Lesen bildet? Russland ist keine Lesernation mehr

Wenn man in der Sowjetunion auf etwas ganz stolz sein wollte und durfte, dann war es die Belesenheit ihrer Bürger. In allen öffentlichen Verkehrsmitteln sah man lesende Menschen. Die Buchauflagen waren astronomisch hoch. Als Standard galten 50.000 Exemplare pro Titel. Allein 1988 wurden 1,15 Milliarden Bücher gedruckt, wissenschaftliche Werke und Fachliteratur gar nicht mitgezählt.

Im heutigen Russland sind die Zahlen viel bescheidener (nach Angaben aus dem Jahr 2008 sind 304 Millionen Belletristik-Bücher gedruckt worden, allerdings waren es 2016 nur noch 446.274). Aber was sagt das über die Liebe zum Lesen der Russen aus? Denn nicht alles wird mit Auflagen gemessen. So erscheinen heute jährlich mehr als 117.000 Titel – 10.000 waren es in der Sowjetunion.

Laut einer aktuellen Umfrage des russischen Meinungsforschungsinstituts WZIOM gab jeder dritte Russe an (34 Prozent), in der letzten Woche ein Buch gelesen zu haben. Unter 18- bis  24-Jährigen waren es sogar 38 Prozent. Russische Frauen lesen mehr (38 Prozent) als Männer (28 Prozent). Und 44 Prozent der Akademiker gestanden ihre Liebe zur Prosa und Dichtung. Die meisten Leseratten leben in Moskau und St. Petersburg (jeweils 49 Prozent).

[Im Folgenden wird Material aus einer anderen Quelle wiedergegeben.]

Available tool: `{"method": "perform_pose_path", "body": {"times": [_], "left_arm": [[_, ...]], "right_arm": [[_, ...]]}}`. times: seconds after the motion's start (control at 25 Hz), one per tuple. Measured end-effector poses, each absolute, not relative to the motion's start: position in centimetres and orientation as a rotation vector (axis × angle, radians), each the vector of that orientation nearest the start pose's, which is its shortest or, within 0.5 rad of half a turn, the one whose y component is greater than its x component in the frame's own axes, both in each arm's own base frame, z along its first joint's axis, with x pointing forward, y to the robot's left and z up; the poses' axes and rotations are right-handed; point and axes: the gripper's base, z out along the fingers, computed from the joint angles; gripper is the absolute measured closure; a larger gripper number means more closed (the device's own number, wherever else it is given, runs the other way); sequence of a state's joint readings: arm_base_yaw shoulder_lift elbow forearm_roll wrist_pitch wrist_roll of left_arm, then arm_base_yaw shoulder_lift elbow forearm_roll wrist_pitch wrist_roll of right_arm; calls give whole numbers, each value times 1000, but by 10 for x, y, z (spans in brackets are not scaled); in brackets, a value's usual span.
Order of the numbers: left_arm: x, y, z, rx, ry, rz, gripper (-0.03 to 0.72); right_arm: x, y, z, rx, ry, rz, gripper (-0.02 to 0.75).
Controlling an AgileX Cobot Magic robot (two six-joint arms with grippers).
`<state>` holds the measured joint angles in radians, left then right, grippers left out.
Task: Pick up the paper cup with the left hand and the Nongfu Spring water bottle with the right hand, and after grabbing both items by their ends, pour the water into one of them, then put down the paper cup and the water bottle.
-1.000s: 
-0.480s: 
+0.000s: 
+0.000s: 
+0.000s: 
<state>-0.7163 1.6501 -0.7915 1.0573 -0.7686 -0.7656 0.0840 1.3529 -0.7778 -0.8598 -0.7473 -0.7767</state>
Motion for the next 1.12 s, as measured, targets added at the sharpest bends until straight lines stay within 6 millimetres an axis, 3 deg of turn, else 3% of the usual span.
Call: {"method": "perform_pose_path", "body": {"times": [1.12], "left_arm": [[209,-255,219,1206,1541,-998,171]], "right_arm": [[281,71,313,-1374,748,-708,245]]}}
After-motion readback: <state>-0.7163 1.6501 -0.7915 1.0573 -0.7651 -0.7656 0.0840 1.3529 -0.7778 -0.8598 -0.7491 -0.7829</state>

Auch der Fachliteratur sind die Russen nicht abgeneigt. Ganze 30 Prozent der russischen Bürger interessieren sich für wissenschaftliche Werke (45 Prozent der Akademiker).

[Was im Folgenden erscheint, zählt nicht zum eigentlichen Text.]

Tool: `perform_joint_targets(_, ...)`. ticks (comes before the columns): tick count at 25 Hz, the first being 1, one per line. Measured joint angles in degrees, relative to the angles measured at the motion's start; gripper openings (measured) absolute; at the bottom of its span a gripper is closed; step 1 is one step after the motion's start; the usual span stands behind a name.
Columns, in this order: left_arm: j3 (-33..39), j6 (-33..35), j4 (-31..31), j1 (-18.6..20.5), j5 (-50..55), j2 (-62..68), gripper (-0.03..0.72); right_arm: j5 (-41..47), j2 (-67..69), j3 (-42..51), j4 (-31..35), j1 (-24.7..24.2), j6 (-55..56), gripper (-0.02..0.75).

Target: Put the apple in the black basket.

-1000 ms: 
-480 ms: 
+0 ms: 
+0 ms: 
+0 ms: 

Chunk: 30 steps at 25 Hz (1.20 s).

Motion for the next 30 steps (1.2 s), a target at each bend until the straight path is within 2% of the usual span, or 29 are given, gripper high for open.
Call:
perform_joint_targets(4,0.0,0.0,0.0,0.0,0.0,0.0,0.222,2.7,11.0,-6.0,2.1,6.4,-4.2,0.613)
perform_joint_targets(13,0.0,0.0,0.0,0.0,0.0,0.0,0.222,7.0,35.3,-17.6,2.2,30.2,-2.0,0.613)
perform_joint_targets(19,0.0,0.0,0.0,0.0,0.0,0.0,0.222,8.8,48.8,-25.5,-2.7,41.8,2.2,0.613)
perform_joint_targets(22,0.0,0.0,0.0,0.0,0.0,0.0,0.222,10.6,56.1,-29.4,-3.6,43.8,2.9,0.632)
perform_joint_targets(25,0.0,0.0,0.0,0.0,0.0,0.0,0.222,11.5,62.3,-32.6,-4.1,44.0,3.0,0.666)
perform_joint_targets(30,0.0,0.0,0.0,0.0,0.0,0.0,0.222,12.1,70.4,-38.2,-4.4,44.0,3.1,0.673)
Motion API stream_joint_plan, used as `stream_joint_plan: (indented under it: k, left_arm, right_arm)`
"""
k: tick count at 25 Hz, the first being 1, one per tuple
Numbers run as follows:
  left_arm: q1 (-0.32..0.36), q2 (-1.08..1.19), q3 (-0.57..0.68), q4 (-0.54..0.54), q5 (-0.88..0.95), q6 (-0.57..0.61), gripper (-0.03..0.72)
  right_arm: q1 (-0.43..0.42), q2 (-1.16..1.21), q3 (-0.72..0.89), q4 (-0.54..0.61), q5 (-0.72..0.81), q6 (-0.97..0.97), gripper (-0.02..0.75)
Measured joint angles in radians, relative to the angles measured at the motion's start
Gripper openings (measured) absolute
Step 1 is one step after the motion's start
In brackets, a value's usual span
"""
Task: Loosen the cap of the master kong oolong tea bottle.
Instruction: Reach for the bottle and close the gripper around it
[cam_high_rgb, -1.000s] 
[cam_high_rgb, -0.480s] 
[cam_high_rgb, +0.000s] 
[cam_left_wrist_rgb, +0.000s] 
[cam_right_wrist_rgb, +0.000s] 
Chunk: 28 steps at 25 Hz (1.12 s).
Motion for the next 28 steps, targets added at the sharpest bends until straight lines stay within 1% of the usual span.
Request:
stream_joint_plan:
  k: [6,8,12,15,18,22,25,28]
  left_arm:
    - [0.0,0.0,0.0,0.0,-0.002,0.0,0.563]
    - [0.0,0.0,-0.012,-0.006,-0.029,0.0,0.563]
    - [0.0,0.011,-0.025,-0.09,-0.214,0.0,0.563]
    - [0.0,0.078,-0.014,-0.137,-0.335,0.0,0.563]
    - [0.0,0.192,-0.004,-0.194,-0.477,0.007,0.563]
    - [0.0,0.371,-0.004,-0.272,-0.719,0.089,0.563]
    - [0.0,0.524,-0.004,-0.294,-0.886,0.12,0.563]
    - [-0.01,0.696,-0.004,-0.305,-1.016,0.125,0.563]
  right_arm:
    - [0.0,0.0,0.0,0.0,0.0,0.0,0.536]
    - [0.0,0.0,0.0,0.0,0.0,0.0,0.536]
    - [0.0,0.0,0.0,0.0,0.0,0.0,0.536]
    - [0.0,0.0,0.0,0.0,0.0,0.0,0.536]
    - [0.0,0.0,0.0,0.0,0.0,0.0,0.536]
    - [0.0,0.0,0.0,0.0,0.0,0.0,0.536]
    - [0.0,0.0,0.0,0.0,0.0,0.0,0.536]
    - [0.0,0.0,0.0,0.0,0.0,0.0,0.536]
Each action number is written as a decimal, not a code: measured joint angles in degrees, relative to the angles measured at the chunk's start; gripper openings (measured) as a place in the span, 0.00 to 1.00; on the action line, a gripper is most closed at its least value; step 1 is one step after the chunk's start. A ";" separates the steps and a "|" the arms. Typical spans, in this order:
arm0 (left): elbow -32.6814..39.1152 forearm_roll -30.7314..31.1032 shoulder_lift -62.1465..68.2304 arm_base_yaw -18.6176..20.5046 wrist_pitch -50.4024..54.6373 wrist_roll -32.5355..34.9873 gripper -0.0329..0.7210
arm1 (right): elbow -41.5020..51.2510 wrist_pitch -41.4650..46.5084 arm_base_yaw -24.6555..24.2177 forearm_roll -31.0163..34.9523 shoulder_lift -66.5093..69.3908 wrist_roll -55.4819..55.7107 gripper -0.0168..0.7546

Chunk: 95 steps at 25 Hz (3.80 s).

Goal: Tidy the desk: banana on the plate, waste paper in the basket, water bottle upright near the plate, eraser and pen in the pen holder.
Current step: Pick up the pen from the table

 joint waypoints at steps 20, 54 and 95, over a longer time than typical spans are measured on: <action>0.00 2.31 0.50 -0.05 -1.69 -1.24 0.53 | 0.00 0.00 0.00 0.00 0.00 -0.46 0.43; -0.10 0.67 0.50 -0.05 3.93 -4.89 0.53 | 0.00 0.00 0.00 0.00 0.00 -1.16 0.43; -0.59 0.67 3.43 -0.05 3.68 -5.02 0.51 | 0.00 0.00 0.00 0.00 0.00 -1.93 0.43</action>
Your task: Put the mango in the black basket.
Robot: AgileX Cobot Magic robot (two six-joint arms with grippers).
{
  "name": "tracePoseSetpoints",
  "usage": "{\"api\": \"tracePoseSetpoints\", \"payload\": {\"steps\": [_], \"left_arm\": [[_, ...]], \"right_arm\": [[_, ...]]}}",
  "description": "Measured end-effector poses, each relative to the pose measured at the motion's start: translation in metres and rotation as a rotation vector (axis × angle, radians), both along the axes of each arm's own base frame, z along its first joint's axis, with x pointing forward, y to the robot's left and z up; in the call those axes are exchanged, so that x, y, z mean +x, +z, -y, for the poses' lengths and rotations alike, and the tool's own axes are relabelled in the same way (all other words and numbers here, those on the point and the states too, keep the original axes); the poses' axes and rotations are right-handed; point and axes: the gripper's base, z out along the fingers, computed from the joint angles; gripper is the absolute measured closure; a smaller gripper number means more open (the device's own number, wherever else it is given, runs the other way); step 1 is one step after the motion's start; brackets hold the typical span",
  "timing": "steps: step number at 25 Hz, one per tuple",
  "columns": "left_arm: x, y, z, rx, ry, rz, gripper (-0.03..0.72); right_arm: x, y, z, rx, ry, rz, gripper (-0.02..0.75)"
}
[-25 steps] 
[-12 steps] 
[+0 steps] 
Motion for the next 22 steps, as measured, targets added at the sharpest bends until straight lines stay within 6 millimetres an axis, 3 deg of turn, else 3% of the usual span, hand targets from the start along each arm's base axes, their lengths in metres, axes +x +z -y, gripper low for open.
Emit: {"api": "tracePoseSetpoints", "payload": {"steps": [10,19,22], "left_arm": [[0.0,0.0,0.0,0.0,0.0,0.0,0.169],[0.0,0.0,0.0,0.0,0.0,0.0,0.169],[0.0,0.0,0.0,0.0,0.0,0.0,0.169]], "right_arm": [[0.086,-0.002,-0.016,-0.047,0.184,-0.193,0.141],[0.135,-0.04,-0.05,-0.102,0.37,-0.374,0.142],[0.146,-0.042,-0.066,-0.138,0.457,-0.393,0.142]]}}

Doch das klassische Buch wird langsam von sozialen Netzwerken und Massenmedien verdrängt. Denn am meisten lesen die Russen Nachrichten (39 Prozent) im Internet (56 Prozent unter 18- bis 24-Jährigen).

Nur 25 Prozent der Russen sind regelmäßige Leser von Blogs, unter jungen Menschen ist diese Zahl höher (36 Prozent).

Zu Sowjetzeiten galt es als Zeichen guter Bildung, eine große Hausbibliothek zu besitzen. Als Kulturmensch wurde nur derjenige gesehen, der zuhause Bücher besaß. Laut einer Umfrage von WZIOM aus dem Jahr 2016 hat mehr als die Hälfte der Russen immer noch rund 100 Bücher zuhause. Und 19 Prozent gaben sogar an, mehr als 100 Bücher zu besitzen. Allerdings besaßen 18 Prozent der Befragten gar keine Bücher.

Welche Bücher die Russen genau lesen, klärte die letzte WZIOM-Studie nicht. Etwas Klarheit kann das Rating der russischen Bücherkammer in die Sache bringen. Zu den 20 Topsellern des vorigen Jahres gehörten Bücher von Agatha Christie, Leo Tolstoi, Fjodor Dostojewskij, Michail Bulgakow, Stephen King oder Erich Maria Remarque. Soweit so gut. Doch den ersten Platz hat eine gewisse Darja Donzowa – die Autorin von nicht besonders anspruchsvollen Krimis – erobert. Wer mag, kann ihre Bücher auch auf Deutsch genießen.